Joan Rivers’s funeral on Sunday morning was an A-list event — fitting, because it’s what she always wanted. All the cable news outlets covered the services and reminded everyone that Rivers hoped her funeral would be “a huge showbiz affair.” A red carpet funeral, as MSNBC put it.
On “Reliable Sources,” CNN cameras showed familiar faces such as Walters, Stern and Goldberg arriving at the temple, which reporters said can seat thousands. In Cindy Adams’s Page Six column on Sunday morning in the New York Post, Adams (a close friend of Rivers who spoke at the funeral) said the Gay Men’s Chorus would sing “What a Dame.” Plus, performances from Audra McDonald and Hugh Jackman were planned.
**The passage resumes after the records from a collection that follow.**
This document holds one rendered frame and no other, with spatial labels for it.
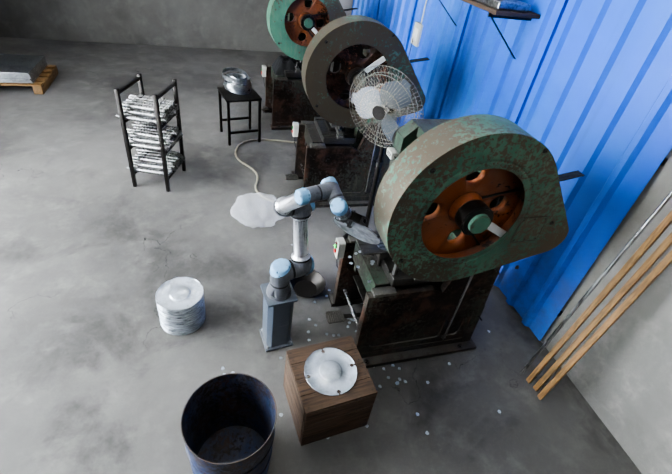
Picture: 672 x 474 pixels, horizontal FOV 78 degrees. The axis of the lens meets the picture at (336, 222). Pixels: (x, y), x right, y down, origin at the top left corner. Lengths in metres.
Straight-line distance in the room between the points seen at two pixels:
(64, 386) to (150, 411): 0.53
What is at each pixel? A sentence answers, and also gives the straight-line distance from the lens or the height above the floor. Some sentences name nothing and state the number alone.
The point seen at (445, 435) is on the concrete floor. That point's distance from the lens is 2.79.
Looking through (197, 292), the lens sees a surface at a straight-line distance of 2.89.
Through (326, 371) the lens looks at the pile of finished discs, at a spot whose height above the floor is 0.36.
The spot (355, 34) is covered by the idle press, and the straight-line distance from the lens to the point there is 3.28.
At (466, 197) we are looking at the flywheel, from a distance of 1.93.
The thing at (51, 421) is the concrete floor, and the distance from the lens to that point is 2.87.
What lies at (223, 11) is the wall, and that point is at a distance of 8.50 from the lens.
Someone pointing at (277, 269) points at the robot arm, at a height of 0.67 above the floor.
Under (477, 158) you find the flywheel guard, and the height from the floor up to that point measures 1.63.
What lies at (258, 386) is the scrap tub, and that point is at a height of 0.43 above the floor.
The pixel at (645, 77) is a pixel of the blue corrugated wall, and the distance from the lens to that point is 2.84.
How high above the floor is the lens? 2.35
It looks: 37 degrees down
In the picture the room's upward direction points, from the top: 9 degrees clockwise
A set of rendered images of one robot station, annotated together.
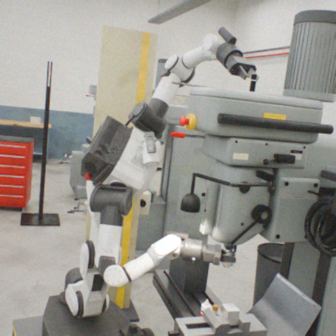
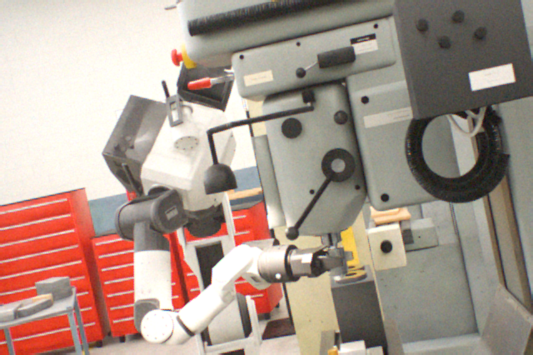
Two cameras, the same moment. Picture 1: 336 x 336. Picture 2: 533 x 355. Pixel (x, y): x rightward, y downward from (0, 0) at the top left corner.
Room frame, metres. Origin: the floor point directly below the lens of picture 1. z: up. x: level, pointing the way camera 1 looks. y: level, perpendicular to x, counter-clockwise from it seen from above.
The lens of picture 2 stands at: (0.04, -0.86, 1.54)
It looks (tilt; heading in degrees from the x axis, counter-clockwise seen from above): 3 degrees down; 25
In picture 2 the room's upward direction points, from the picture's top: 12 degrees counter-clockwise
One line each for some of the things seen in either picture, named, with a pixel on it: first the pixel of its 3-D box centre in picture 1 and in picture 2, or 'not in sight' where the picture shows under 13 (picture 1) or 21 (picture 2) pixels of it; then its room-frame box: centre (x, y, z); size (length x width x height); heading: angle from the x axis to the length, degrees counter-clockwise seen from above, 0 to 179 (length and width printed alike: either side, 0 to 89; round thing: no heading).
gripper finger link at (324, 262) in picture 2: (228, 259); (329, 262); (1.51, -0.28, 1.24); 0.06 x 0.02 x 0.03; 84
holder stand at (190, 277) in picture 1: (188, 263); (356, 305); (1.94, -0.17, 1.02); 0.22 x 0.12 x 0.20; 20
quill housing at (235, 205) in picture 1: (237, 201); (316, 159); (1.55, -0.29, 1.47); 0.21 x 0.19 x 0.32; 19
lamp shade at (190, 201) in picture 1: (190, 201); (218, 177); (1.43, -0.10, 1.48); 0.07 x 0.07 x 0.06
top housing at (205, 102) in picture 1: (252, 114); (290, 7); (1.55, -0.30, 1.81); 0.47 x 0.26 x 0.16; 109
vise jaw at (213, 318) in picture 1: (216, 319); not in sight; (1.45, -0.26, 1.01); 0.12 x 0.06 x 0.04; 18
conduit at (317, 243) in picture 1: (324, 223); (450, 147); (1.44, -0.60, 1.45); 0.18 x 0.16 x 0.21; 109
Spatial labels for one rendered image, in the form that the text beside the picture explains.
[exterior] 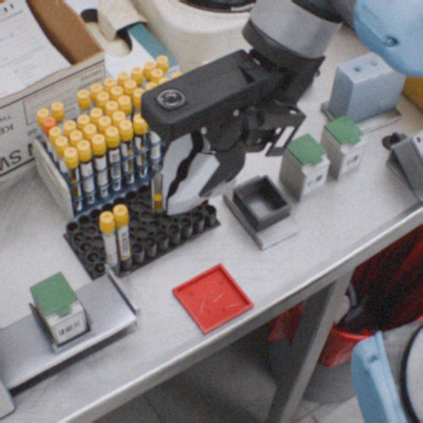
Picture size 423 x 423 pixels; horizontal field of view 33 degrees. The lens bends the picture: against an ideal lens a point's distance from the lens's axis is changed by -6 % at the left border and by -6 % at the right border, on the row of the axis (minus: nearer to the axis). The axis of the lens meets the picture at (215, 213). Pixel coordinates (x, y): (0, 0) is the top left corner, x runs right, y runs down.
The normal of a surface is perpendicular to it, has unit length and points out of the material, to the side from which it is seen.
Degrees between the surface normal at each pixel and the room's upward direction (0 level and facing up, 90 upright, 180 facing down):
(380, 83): 90
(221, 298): 0
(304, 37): 77
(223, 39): 90
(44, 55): 1
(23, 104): 93
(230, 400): 0
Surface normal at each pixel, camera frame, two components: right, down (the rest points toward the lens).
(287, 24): -0.31, 0.43
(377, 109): 0.49, 0.72
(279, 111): 0.46, -0.72
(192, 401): 0.05, -0.58
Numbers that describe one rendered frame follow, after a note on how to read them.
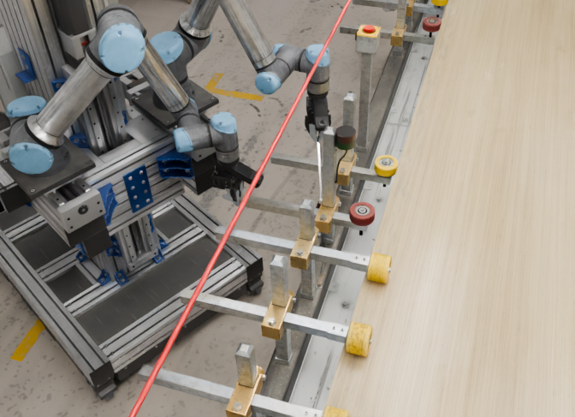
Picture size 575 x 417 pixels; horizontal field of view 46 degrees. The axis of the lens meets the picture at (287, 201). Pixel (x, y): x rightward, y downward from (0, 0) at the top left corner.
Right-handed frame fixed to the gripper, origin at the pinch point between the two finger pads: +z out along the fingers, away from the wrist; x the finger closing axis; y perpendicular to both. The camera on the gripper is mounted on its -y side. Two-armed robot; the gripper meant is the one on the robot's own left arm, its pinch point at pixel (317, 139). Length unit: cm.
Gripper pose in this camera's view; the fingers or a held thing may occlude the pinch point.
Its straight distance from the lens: 237.0
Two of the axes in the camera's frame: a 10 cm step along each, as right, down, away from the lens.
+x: -10.0, 0.5, -0.2
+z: 0.2, 7.2, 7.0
If it sounds like a spectacle, that’s what Rivers intended. CNN quoted extensively from Rivers’s 2012 book, in which she talked about her desires for a funeral that was “a huge showbiz affair,” with Meryl Streep crying in different accents; paparazzi; craft services; a Harry Winston toe tag; and lots of glitz and glamour. “Don’t give me some rabbi rambling on,” she wrote. “I want a wind machine so that even in the casket my hair will be blowing more than Beyonce’s on stage.”
On “Reliable Sources,” host Brian Stelter got Larry King on the phone, and he talked about Rivers’s legacy. Fox News Channel included news updates in “America’s News HQ,” with shots of “Fashion Police” co-stars Kelly Osbourne and Giuliana Rancic going into the funeral. On MSNBC, anchor Melissa Harris-Perry talked to “Daily Show” co-creator Lizz Winstead in studio about Rivers’s impact on women in comedy. An NBC reporter was stationed outside the temple as well (as someone screamed “baba booey” in the background).
Earlier this week, the New York medical examiner’s office confirmed that it is “investigating the circumstances” at the clinic where Rivers went into cardiac arrest as she was undergoing a minor throat surgical procedure two weeks ago. Autopsy results were inconclusive, according to reports.